Title: MSDC server speed evolution

Figure 2.

MSDC server speed evolution

The technology transition with MSDC was not just about speed; as the number of users grew, the number of servers in MSDC grew exponentially to host large distributed applications, to a point where two-tiered spine-leaf designs were required to scale-out to support more servers. As a result, more evolved generations of MSDC designs were introduced to handle the scale; for example, a three-tiered spine-leaf design or hyperscale fabric plane Clos design. However, there are some common characteristics shared by these designs:

● The minimum MSDC network building blocks are server pods.
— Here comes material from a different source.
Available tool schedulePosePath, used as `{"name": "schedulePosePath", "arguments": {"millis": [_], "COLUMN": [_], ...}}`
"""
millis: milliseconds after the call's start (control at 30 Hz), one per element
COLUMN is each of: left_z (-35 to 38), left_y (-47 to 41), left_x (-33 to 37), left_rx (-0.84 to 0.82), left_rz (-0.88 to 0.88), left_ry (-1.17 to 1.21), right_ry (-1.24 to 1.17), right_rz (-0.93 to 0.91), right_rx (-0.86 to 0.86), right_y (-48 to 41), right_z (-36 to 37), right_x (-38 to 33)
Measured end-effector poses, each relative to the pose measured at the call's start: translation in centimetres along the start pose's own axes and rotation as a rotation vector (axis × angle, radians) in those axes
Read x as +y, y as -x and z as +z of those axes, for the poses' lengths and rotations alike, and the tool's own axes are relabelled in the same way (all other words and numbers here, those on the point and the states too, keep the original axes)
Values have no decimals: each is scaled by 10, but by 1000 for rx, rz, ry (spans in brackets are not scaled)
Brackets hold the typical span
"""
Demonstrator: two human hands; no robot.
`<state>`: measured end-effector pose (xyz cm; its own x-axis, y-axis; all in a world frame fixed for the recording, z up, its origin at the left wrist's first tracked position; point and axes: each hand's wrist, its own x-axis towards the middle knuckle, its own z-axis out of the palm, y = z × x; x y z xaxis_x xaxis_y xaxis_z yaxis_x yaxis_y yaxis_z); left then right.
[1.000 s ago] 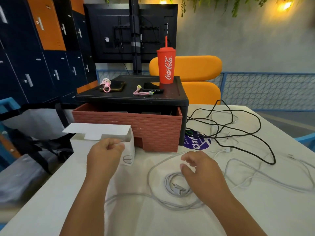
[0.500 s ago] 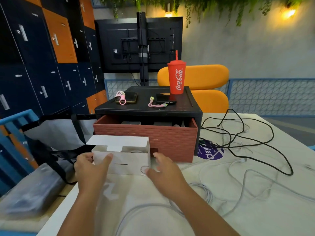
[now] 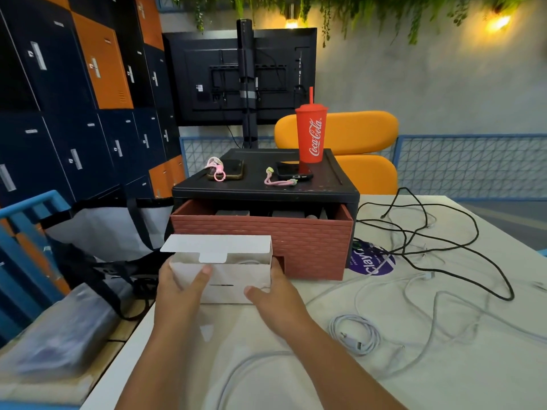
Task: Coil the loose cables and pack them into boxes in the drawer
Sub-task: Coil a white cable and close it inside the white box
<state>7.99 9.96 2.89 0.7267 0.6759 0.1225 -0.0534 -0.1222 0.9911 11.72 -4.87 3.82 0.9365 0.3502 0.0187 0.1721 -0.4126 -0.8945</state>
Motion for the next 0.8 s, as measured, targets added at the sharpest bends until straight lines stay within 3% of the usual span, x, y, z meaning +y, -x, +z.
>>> {"name": "schedulePosePath", "arguments": {"millis": [200, 367, 800], "left_z": [2, 10, 28], "left_y": [25, 75, 209], "left_x": [27, 51, 38], "left_rx": [16, -64, -367], "left_rz": [94, 179, 12], "left_ry": [-9, 62, 126], "right_ry": [-22, -49, -272], "right_rz": [-145, -268, -140], "right_rx": [131, 297, 392], "right_y": [33, 78, 190], "right_z": [-24, -54, -114], "right_x": [-6, 6, 64]}}
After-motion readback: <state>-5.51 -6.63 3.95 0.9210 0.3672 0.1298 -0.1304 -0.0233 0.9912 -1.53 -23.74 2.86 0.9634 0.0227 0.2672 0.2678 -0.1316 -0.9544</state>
Each server pod is a two-tiered spine-leaf topology; it has a group of spine switches, leaf switches, and servers.

● Servers are grouped in server pods.

Servers are connected to leaf switches. The maximum number of servers that each leaf switch can connect to is decided by the number of leaf switch downlink ports.
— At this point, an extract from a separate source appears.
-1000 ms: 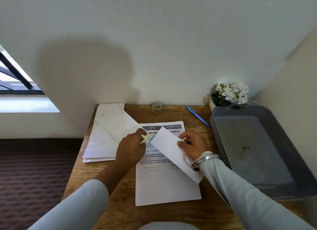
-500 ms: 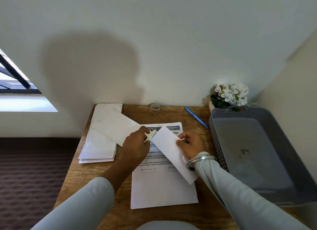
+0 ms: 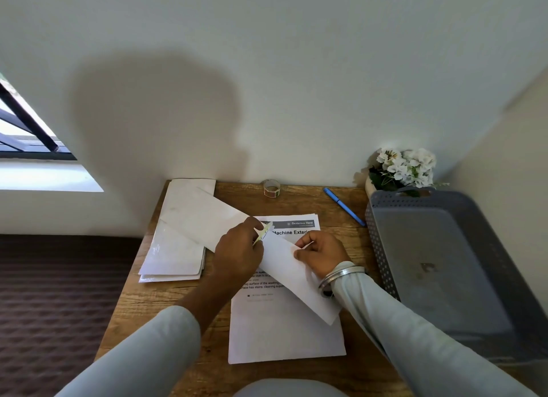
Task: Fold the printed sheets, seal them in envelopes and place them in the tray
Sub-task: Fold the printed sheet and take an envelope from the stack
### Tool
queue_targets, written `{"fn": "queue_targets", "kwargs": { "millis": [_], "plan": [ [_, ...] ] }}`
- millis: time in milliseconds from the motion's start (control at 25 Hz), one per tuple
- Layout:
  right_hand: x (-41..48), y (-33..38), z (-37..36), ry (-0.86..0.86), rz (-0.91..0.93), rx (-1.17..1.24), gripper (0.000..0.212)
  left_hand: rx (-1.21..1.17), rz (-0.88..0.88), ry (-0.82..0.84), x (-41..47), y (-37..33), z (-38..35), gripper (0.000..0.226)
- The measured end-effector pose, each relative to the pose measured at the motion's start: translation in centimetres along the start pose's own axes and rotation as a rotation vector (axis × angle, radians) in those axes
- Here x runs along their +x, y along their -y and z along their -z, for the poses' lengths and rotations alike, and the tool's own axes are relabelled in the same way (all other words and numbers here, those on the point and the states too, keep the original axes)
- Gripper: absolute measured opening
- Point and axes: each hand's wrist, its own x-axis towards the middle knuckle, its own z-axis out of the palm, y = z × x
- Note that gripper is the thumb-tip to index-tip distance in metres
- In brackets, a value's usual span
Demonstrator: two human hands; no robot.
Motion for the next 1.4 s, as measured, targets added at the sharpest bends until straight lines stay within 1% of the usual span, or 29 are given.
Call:
{"fn": "queue_targets", "kwargs": {
  "millis": [240, 400, 480, 560, 680, 760, 960, 1080, 1160, 1320, 1400],
  "plan": [
    [0.9, 1.7, -0.4, 0.029, -0.010, -0.071, 0.014, -0.011, -0.034, 0.006, -0.8, -1.0, -0.2, 0.027],
    [1.6, 2.8, -0.9, 0.041, -0.026, -0.031, 0.020, -0.017, -0.073, -0.005, -0.9, -1.7, -0.1, 0.029],
    [1.4, 2.9, -0.4, 0.098, -0.065, -0.026, 0.024, -0.024, -0.060, -0.024, -0.9, -1.5, 0.3, 0.029],
    [1.1, 2.9, 0.8, 0.192, -0.119, -0.039, 0.030, -0.023, -0.043, -0.044, -0.9, -1.0, 1.0, 0.028],
    [0.5, 2.7, 2.1, 0.283, -0.136, -0.046, 0.035, -0.006, -0.038, -0.069, -1.1, -0.2, 1.6, 0.025],
    [0.6, 3.1, 2.1, 0.276, -0.127, -0.041, 0.034, 0.011, -0.032, -0.059, -1.2, -0.3, 1.6, 0.026],
    [1.5, 4.0, 0.3, 0.098, -0.066, 0.002, 0.028, -0.010, -0.064, -0.040, -1.5, -2.1, 1.4, 0.030],
    [1.5, 4.4, -0.2, 0.064, -0.043, 0.027, 0.028, -0.015, -0.088, -0.051, -1.8, -2.5, 1.6, 0.031],
    [1.0, 4.4, 0.2, 0.103, -0.062, 0.096, 0.028, -0.015, -0.091, -0.073, -1.7, -2.2, 1.9, 0.030],
    [-0.3, 4.1, 1.7, 0.244, -0.176, 0.198, 0.034, -0.004, -0.047, -0.080, -1.3, -1.8, 2.3, 0.030],
    [-0.6, 4.0, 1.9, 0.256, -0.187, 0.277, 0.036, 0.002, -0.051, -0.072, -1.3, -2.0, 2.2, 0.030]
  ]
}}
● The maximum number of spine switches in a server pod is decided by the number of uplinks per leaf switch.

For example, if a leaf switch has eight uplinks, then the maximum number of spine switches it can connect to is eight. If each leaf switch connects two uplinks to a single spine switch, then the maximum number of spine switches it can connect to is four.

● The maximum number of leaf switches a server pod can support is determined by the number of ports on each spine switch.

For example, if a spine switch has 256 ports, then the maximum number of leaf switches a server pod can support is 256.

● The leaf switches in the server pod are ToR (top-of-rack) fixed form-factor switches.

● It is a best-practice recommendation to use ToR fixed form-factor leaf switches in MSDC server pod design.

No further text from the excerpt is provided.